In 2005, Snowcone scored a major hit, Temperature, from Sean Paul’s The Trinity album. The song earned a Billboard award for Hot 100 Single of the Year. Snowcone also received an American Society of Composers, Authors and Publishers (ASCAP) Award.
He has also had hits with the likes of Bounty Killer, Elephant Man, Bling Dawg, Capleton and Spragga Benz.
These achievements earned him two ASCAP awards and paved the way for his collaboration with some of the biggest names in hip hop, including Akon, Li’l Wayne and Sean Kingston.
The Applause beat remains his biggest project. While songs by Sizzla and Red Rat announced its release, the Applause’s stocks skyrocketed when Sean Paul jumped on the beat for his multi-platinum album, The Trinity.

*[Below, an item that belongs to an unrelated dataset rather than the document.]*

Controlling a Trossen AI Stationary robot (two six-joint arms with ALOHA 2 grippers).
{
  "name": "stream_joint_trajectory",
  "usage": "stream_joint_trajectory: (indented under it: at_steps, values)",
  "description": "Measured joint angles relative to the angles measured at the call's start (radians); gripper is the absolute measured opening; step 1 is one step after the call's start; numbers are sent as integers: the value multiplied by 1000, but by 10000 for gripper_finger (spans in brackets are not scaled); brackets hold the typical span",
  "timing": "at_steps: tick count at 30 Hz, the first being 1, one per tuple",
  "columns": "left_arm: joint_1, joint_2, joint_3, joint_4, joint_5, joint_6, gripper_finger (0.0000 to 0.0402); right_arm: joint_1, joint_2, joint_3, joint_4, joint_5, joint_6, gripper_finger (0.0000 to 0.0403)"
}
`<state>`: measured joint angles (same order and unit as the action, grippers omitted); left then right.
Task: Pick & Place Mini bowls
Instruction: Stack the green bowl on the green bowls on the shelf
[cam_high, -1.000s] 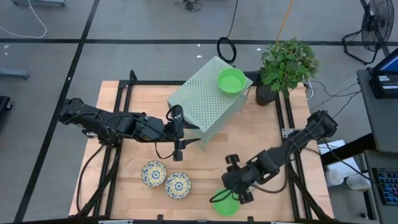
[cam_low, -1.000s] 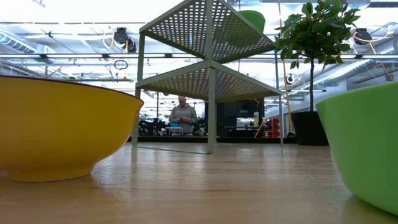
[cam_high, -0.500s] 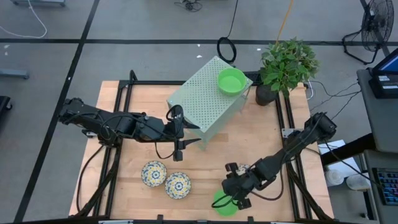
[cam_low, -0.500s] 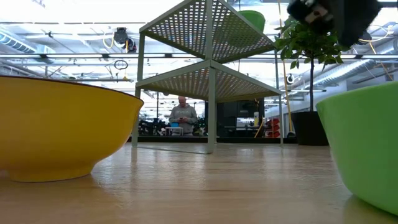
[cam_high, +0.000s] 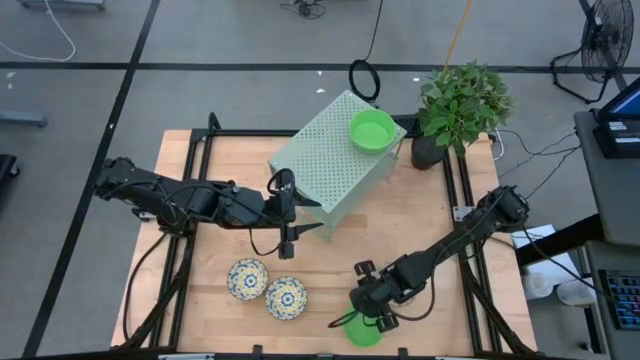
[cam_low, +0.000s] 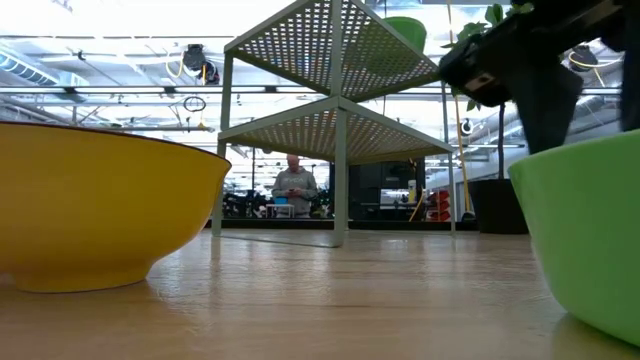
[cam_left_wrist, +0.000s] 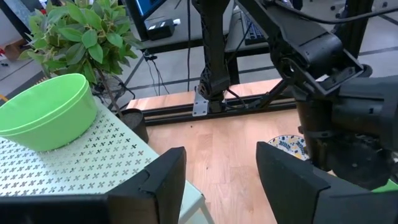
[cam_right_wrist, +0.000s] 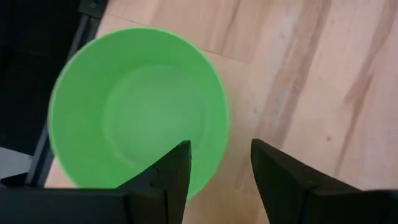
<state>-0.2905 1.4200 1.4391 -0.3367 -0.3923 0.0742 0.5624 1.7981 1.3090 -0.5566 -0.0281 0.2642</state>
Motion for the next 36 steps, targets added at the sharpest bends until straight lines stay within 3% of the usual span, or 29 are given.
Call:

It also spawned a considerable European hit in Ring Ding Ding for LOC, a Jamaican-British trio, in 2006.
Fuller’s latest production is the Ital Stew, a beat featuring some of dancehall’s hottest acts.
Originally from the Crescent Road area of Kingston, Fuller says he immigrated to the United States in the early 1980s and got involved in the bustling New York City reggae scene.
He turned to producing in 2000 after years of working as a road manager for acts like Mega Banton, Shabba Ranks, Patra and Vicious. He was also understudy to Salaam Remi who produced Banton’s 1994 hit song, Soundboy Killing and singer Ini Kamoze’s comeback smash, Here Comes The Hotstepper.
His big break locally came in 2001 with the Rice and Peas beat which produced hits by Bounty Killer (Mystery Is The Man), Spragga Benz and Elephant Man (Warrior Cause), and Assassin and Sugar Slick (Dedicated To The World).
Even hip hop superstar Wyclef Jean got in on the Rice and Peas action, recording his Warriors Part Two song on the beat.